## Description of the task
Below is a listing. Write out exactly its lines between the one holding "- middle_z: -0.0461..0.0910" and the one holding "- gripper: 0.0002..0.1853", inclusive.

## Data section

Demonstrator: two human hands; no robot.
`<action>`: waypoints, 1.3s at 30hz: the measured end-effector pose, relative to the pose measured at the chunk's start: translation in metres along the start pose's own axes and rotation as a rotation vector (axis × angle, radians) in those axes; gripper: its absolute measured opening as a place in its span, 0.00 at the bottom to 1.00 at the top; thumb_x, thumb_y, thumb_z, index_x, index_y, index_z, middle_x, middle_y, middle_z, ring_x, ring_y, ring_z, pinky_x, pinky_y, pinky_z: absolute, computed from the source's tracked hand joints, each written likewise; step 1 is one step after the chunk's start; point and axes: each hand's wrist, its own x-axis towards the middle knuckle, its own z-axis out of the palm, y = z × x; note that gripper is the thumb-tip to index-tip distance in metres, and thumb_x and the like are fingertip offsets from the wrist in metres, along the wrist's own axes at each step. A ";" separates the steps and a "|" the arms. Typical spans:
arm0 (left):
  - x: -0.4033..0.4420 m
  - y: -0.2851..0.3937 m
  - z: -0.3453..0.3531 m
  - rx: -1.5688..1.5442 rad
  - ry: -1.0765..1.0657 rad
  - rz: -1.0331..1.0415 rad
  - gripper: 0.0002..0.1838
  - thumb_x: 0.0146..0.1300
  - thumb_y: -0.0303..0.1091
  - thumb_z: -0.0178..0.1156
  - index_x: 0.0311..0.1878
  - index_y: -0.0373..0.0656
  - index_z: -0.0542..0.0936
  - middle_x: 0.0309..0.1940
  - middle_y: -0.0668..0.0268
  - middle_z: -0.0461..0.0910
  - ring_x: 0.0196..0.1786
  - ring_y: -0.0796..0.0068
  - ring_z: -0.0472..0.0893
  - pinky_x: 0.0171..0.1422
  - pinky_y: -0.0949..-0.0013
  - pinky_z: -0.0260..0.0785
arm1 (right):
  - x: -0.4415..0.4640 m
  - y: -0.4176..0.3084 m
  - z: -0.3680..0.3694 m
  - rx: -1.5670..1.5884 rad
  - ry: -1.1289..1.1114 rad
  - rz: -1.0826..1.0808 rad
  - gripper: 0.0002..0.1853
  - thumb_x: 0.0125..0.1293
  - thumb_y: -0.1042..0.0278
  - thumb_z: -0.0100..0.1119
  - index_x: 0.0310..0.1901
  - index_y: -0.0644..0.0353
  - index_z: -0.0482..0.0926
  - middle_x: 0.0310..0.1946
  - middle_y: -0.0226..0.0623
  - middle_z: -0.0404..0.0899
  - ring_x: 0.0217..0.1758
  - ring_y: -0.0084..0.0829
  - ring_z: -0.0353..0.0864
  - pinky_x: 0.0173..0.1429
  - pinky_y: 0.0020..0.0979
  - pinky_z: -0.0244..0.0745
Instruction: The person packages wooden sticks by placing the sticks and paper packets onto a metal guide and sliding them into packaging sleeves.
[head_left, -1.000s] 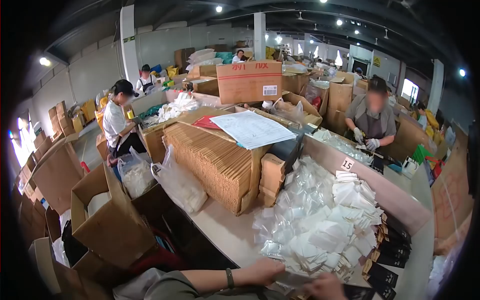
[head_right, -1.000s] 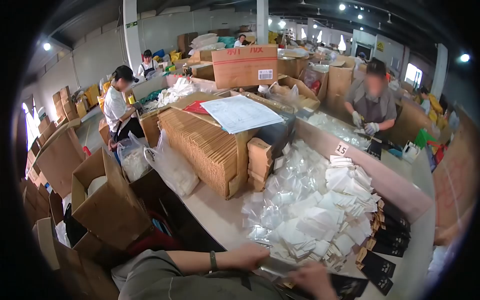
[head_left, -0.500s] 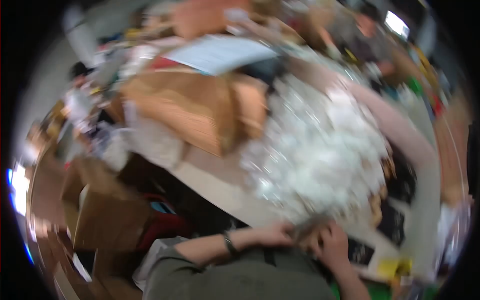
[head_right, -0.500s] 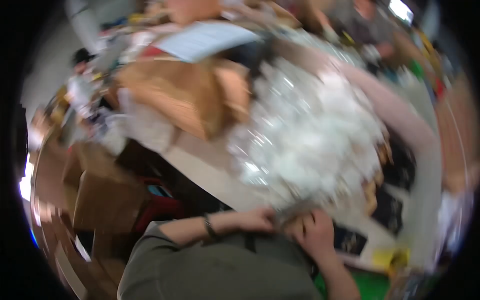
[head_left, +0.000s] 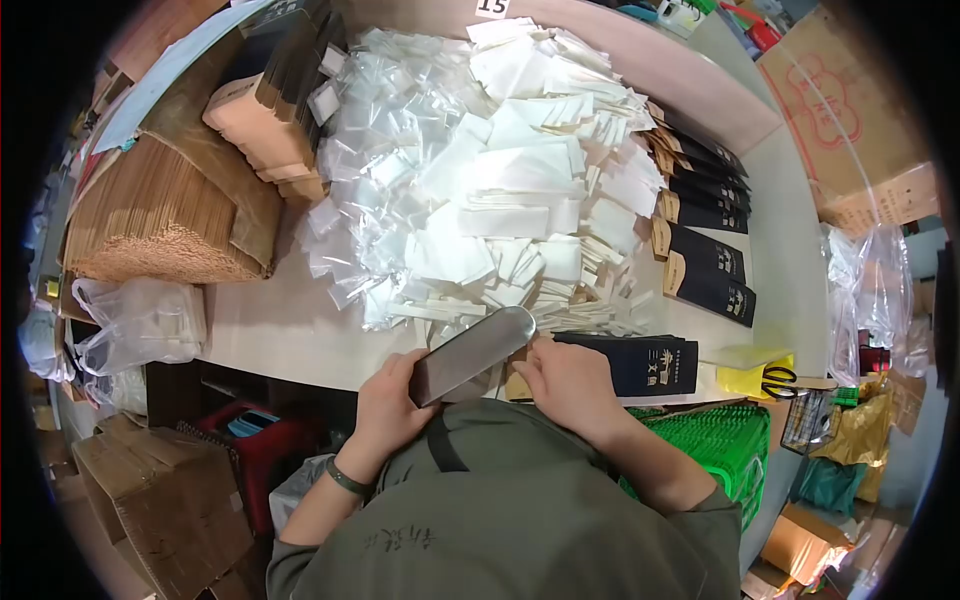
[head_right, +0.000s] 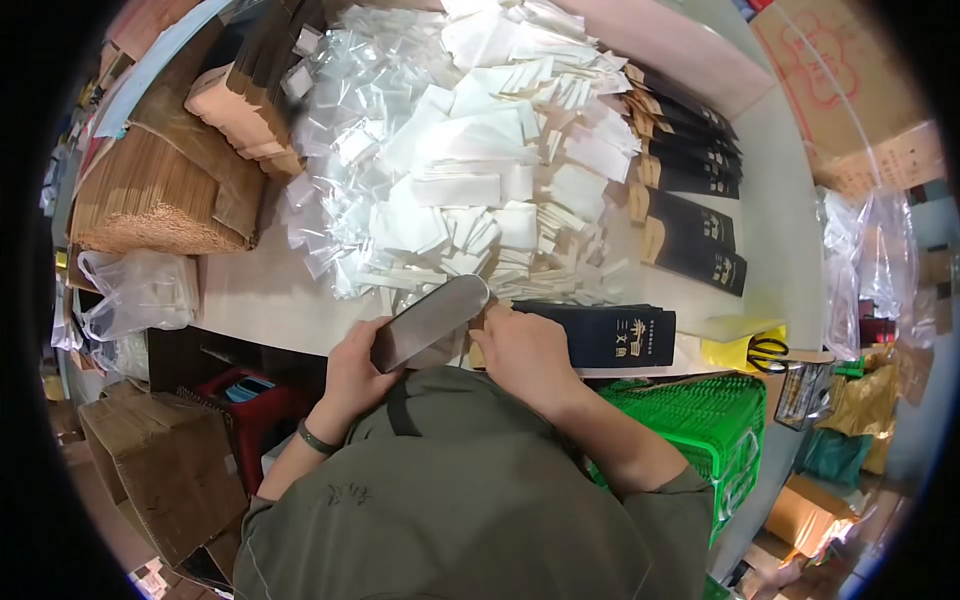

## Response
  - middle_z: -0.0461..0.0910
  - ring_x: 0.0196..0.1786
  - ring_y: -0.0796..0.0068
  - ring_z: -0.0472..0.0893
  - pinky_x: 0.0171..0.1422
  - pinky_y: -0.0949..-0.0013
  - pinky_z: -0.0260..0.0785
arm1 (right):
  - x: -0.4415..0.4640 m
  - y: -0.4176..0.3084 m
  - z: -0.3680..0.3694 m
  - rx: -1.5670..1.5884 rad
  - ry: -1.1289..1.1114 rad
  - rz: -1.0826..1.0808 rad
  - gripper: 0.0002..0.1853

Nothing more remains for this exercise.